Rev. Kim Gladden was first drawn to Eastern Hills Wesleyan Church in Buffalo, N.Y., when she read about their new in-church donut shop in a local newspaper. "A donut shop in the atrium?" she curiously asked herself, “What kind of church is this?”
She met former pastor, Dr. Karl Eastlack, and his wife, Anita, and in the course of their new friendship, the couple invited Rev. Gladden to join the church’s staff. But doing so proved slightly challenging. At the time, Rev. Gladden was already a church-planter of Zion Quest Christian Fellowship. While she voluntarily led the congregation, she also worked full-time at a local university. Despite the busyness, she still felt led to join the ministry at Eastern Hills.
Rev. Gladden quit her university job and signed on as the pastor of global missions and small groups at Eastern Hills. That was six years ago. Today, an ordained minister of The Wesleyan Church, she continues on staff at Eastern Hills and volunteers also as lead pastor of Zion Quest, now an affiliate of The Wesleyan Church.
Rev. Gladden led a team of five to Sri Lanka in August. [In the team photo, she is last on the right.] Sri Lanka is an island nation located to the southeast of India and is predominantly a Buddhist country. The Wesleyan work there is among the Sinhalese-speaking majority, which, according to Operation World, is a "least-reached" people group (less than 2% reached).
There are seven Wesleyan churches in Sri Lanka under the overall leadership of an indigenous Sri Lankan couple who have been trained in Wesleyan institutions in Australia and the U.S. The New York team’s visit held various purposes: partnership in running a family camp, seminars for men and women, and helping lead worship times.
“We couldn't understand the Sinhalese language, of course, but we recognized the spirit of what was being said and sung, and we felt right at home when our Sri Lankan friends were leading worship,” said Rev. Gladden.

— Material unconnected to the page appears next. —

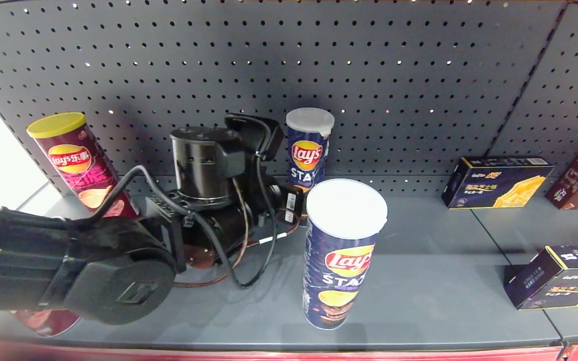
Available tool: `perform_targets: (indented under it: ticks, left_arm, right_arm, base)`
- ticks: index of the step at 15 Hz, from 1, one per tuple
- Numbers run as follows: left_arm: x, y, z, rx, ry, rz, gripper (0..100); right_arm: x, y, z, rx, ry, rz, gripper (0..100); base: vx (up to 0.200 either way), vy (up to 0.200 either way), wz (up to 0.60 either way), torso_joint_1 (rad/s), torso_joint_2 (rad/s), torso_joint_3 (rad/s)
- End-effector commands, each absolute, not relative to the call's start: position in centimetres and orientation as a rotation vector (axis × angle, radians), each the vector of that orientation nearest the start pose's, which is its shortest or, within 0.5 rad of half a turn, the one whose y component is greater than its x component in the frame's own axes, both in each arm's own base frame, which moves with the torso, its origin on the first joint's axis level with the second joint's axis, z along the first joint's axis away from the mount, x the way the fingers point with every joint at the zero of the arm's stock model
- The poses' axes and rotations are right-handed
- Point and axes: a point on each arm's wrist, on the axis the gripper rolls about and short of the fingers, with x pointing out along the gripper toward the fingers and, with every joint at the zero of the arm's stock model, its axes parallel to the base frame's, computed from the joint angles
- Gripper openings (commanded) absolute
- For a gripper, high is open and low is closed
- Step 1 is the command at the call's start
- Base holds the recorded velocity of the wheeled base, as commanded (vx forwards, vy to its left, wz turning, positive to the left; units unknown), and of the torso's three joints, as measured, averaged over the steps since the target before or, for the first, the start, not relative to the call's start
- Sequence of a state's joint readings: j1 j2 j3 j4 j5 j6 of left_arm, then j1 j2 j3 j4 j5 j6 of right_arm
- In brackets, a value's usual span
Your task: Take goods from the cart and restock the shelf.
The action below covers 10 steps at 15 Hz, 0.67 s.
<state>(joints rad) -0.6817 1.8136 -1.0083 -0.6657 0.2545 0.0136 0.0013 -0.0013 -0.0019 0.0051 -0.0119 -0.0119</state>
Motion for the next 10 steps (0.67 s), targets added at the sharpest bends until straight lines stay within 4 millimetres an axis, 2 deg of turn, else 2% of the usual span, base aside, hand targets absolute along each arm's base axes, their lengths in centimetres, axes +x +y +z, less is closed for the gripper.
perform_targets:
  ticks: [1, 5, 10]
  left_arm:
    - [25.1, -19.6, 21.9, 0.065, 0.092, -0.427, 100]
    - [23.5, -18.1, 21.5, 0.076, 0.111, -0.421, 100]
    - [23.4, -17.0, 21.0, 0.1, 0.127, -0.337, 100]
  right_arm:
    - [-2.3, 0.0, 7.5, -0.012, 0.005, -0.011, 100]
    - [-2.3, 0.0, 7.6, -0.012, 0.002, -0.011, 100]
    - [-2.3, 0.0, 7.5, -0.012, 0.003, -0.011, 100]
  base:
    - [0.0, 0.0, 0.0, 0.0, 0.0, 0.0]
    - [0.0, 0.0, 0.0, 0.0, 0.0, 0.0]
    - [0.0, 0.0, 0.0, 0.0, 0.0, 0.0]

Perhaps the most important role the team played was encouraging the leaders and believers in a country where Christians frequently experience persecution for their faith. Rev. Gladden said the team made such a strong connection with the Sri Lankan believers that they actually "felt like family."

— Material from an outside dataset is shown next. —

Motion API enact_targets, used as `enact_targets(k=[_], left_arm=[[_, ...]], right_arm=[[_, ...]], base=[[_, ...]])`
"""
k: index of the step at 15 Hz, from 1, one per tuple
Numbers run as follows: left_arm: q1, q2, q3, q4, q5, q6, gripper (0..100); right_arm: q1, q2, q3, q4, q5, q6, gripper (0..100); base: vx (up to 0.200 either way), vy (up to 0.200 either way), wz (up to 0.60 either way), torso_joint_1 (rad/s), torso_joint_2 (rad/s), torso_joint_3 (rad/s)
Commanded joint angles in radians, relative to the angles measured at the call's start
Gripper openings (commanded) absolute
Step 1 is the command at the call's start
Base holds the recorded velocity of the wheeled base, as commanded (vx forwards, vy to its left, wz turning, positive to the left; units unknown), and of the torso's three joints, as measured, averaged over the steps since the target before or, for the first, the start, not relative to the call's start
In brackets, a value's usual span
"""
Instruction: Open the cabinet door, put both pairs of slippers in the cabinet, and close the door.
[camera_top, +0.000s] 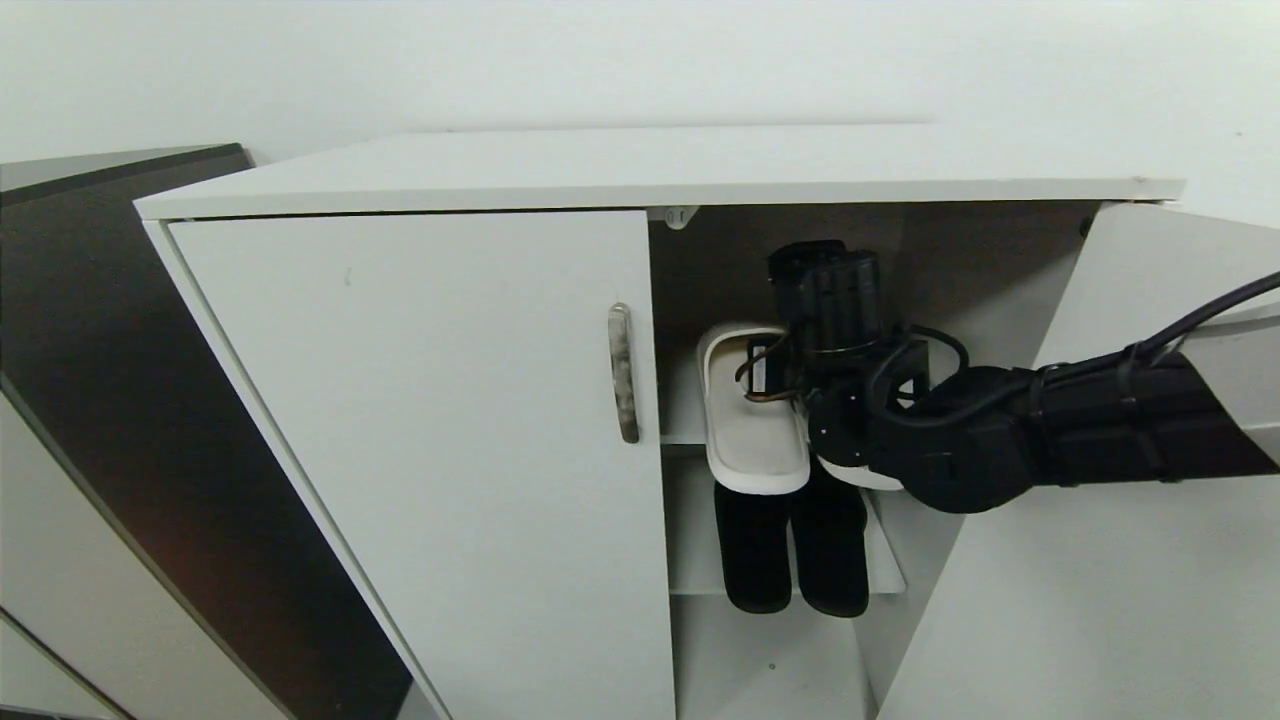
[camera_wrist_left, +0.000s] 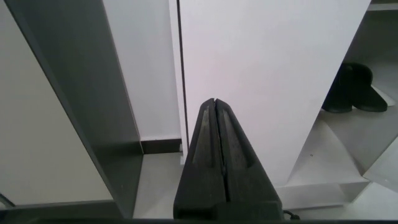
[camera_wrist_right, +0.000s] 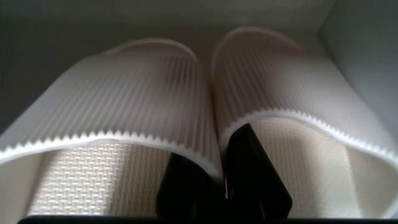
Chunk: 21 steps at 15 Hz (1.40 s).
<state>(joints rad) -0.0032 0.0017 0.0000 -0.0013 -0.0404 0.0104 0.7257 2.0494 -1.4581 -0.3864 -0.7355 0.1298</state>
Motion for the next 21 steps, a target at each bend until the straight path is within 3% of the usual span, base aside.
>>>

“As a pastor of a small congregation, I know how meaningful it is when someone comes to walk alongside you, to encourages you and your congregation,” said Kim. “We tried to do that while in Sri Lanka–to help carry their spiritual burden for a moment and point to the continued hope and joy in Christ.”
The group of five–consisting of individuals from both Zion Quest and Eastern Hills–was impacted by the vibrancy of the young church, and noted that cultural barriers can be overcome by the love of Christ. Yet, the realities of the persecuted church in Sri Lanka became very evident when they learned (after their return) that some Wesleyan pastors had been beaten while the team was in the country.
“My faith was deepened,” said Debbie Yager, another team member. “In America, we may casually worship God at times, without needing to fear repercussions. But many of our brothers and sisters in other countries do not have that liberty. My heart was deeply imprinted by these passionate Christians who cherish their faith, commitment, and love of God so much that they are willing to risk the consequences.”
Rev. Gladden plans to pray for the Sri Lankans and hopes to return to Sri Lanka one day to encourage the believers there once again.